If your problem fits there, we’ve written about how to close the utilization gap and about how to deploy AI agents in real operations. That’s the other half of our work — and the part that excites us most.
But that work delivers better results when we first filter out the projects that shouldn’t have been AI in the first place.
I’d rather tell you today that you don’t need AI and earn your trust, than sell you a project that ends up in the 42% graveyard. If you’re not sure whether your next project needs AI or something simpler, that’s exactly the conversation we have in our AI maturity assessment.
Assess whether my project needs AIFrequently Asked Questions
Companies should avoid AI when the process can be solved with deterministic rules (if/then logic), when regulations require explaining every decision and a model can't do that, when data is insufficient or dirty, when per-transaction API costs exceed the value generated, or when the real problem is organizational rather than technical.
According to S&P Global, 42% of companies scrapped most of their AI initiatives in 2025, double the previous year. BCG found that only 25% of companies realize significant value from AI, and just 5% achieve it at scale. Gartner predicted that over 30% of generative AI projects would be abandoned after proof of concept.

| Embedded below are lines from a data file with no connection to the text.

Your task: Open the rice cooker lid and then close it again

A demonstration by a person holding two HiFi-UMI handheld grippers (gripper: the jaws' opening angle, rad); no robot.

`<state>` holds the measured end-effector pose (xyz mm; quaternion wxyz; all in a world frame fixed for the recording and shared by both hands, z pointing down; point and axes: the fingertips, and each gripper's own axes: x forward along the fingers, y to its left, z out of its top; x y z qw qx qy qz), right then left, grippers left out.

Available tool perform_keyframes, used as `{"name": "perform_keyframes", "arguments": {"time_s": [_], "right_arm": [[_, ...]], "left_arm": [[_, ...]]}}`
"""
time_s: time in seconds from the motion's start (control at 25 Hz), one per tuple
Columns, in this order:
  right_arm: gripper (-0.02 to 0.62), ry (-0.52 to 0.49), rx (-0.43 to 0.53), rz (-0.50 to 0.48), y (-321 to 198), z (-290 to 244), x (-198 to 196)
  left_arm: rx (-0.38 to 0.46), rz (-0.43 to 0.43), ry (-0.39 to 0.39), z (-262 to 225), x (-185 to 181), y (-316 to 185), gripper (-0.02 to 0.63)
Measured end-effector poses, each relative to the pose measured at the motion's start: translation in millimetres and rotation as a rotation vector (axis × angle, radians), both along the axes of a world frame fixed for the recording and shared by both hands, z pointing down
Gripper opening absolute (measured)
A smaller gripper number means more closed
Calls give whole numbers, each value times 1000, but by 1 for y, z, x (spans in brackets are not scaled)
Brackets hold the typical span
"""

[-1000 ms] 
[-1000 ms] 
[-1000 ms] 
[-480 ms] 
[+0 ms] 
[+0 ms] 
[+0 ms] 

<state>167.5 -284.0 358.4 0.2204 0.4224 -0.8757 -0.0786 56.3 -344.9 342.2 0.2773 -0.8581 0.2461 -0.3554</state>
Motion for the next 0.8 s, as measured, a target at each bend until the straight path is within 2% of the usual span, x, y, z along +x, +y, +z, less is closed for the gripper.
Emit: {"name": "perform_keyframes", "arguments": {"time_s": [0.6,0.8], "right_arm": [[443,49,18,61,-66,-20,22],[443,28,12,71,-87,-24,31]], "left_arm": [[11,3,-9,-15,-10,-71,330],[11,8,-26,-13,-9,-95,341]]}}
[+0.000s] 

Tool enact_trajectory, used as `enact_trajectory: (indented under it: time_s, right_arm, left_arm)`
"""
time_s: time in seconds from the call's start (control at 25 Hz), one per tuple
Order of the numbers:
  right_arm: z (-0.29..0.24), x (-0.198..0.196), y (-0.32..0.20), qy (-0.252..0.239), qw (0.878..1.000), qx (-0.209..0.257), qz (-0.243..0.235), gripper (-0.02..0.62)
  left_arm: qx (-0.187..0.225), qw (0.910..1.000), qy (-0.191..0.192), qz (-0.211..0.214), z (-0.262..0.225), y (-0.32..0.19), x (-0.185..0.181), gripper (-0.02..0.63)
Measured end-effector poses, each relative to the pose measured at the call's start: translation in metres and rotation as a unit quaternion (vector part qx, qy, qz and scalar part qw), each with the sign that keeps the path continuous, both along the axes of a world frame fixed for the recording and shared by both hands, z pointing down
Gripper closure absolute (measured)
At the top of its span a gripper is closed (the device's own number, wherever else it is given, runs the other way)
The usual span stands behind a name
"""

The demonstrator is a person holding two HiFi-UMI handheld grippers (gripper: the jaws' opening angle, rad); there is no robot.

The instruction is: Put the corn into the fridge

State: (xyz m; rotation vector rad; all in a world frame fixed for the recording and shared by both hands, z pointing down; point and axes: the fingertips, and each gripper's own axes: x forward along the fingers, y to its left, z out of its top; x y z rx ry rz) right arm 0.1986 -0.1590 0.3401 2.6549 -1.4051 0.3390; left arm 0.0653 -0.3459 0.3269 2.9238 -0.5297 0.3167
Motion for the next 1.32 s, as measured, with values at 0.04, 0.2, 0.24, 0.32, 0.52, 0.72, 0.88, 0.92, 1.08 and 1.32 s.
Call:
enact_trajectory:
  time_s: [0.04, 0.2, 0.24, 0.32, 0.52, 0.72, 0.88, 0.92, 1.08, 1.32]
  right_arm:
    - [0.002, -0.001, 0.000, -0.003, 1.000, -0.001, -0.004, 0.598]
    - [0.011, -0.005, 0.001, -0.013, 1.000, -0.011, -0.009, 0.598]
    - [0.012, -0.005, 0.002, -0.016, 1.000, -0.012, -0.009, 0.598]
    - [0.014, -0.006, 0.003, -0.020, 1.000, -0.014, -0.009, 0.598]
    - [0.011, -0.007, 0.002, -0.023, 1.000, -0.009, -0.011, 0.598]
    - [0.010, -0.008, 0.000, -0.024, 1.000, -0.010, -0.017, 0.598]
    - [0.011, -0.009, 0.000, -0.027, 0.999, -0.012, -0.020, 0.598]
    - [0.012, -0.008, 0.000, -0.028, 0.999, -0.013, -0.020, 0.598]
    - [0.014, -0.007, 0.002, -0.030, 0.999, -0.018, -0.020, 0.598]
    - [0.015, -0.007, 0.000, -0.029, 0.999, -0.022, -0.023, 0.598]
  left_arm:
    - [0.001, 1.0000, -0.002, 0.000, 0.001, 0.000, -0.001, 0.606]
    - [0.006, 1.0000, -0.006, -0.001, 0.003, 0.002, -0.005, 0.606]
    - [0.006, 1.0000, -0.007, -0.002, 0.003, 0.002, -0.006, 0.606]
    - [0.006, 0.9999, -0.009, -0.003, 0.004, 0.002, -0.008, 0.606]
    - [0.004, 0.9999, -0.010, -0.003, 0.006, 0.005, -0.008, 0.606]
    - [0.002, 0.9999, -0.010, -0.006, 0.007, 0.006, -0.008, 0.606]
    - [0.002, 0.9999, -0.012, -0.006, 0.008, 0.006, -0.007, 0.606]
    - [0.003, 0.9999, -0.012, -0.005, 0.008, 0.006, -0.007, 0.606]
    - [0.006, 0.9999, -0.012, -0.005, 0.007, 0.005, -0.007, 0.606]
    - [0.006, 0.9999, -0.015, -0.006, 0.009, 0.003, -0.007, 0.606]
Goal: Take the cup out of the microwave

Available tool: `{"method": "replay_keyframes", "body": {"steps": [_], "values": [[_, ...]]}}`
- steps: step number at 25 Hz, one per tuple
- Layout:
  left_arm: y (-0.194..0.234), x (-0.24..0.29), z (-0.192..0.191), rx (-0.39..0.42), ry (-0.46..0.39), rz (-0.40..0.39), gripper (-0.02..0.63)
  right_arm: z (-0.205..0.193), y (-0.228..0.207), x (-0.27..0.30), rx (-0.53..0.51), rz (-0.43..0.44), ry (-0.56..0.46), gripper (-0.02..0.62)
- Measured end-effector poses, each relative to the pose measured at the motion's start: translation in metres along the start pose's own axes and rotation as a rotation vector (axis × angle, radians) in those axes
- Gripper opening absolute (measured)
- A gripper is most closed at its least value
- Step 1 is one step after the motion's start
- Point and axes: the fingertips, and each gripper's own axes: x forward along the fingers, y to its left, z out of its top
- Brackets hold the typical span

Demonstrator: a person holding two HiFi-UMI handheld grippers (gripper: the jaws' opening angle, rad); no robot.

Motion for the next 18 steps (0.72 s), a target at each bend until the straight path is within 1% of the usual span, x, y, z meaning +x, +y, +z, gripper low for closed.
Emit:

Alternatives depend on the scenario: rules engines for deterministic processes, classical ML models (regression, decision trees) when data is structured but limited, workflow automation tools (Zapier, Make, n8n) for connecting systems, and process redesign when the problem is organizational. These options cost 70% to 95% less than an AI project.
At IQ Source we evaluate five questions before recommending AI: Can the process be described with fixed rules? Does regulation require explaining every decision? Is there enough clean data? Does the per-transaction cost math work? Does the current process work well organizationally? If any answer suggests AI won't add value, we recommend the simpler alternative.